Supreme Court to Consider Reach of the Endangered Species Act

January 16, 2007
Client Alert Newsletter Forecast 2007

On January 5, the U.S. Supreme Court granted certiorari in a pair of consolidated cases questioning whether the Endangered Species Act ("ESA") applies to the U.S. Environmental Protection Agency's ("EPA's") delegation of permitting authority for the discharge of pollutants under the Clean Water Act ("CWA") to the state of Arizona. In Defenders of Wildlife v. EPA, a split Ninth Circuit panel vacated EPA's delegation because EPA failed to consider impacts that state stormwater permits might have on endangered species. The cases turn on the interaction between two statutory obligations.

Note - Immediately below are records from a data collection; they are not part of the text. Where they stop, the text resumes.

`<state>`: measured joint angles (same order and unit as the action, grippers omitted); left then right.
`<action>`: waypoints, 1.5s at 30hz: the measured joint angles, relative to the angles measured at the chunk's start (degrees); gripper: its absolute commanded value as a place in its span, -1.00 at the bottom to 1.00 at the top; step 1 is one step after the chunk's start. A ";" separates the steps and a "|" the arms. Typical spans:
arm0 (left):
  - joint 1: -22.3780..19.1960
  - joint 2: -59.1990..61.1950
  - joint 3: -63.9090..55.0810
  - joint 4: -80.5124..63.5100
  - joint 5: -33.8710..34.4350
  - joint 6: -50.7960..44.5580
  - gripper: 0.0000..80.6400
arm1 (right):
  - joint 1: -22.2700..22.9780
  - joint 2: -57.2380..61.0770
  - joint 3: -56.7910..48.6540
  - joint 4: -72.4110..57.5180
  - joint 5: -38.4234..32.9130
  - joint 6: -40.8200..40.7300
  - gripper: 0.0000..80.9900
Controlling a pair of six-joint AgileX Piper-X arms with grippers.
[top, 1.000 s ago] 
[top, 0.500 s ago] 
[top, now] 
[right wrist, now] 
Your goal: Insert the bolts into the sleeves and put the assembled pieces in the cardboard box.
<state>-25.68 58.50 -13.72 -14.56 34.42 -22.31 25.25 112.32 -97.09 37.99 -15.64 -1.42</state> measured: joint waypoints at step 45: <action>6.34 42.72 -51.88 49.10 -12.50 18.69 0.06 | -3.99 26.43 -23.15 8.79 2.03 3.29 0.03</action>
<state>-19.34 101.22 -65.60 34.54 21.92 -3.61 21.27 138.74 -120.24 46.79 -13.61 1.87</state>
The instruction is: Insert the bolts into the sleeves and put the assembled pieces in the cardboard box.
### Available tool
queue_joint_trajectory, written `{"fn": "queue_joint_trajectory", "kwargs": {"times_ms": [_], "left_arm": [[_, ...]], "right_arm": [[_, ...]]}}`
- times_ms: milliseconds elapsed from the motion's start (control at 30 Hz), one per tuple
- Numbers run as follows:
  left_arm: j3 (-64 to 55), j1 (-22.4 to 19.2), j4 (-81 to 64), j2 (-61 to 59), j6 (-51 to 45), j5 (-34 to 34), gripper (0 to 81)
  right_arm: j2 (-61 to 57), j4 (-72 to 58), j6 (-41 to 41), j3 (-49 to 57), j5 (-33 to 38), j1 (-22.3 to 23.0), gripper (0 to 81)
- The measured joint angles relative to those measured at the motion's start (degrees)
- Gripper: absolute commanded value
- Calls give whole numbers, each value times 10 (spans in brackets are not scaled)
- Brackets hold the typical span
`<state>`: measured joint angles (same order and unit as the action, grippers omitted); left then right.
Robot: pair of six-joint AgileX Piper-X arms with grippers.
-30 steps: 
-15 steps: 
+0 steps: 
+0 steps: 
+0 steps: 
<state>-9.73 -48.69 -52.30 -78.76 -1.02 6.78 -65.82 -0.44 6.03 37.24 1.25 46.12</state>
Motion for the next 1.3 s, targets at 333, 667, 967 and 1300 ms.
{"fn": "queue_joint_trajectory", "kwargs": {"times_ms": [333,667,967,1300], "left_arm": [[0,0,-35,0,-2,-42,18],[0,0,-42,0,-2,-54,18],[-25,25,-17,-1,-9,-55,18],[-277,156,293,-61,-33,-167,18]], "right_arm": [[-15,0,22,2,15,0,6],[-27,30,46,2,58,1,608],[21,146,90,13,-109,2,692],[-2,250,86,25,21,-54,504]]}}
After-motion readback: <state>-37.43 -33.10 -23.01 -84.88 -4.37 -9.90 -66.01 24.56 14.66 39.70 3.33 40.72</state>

The CWA requires EPA to hand over permitting authority if a state satisfies nine criteria, endangered species impacts not among them. Conversely, the ESA provides that a federal agency must ensure that any action it authorizes, funds, or carries out is not likely to jeopardize federally listed species. According to the court below, this latter obligation "exists alongside [CWA] provisions as the agency's first priority." Thus, even though EPA may have complied with the CWA, the court concluded that EPA erred in failing to evaluate the loss of ESA consultation resulting once the permitting program was transferred to the state. Because ESA consultation applies to every federal agency, the Court’s ruling will be far-reaching. Oral argument is expected in April.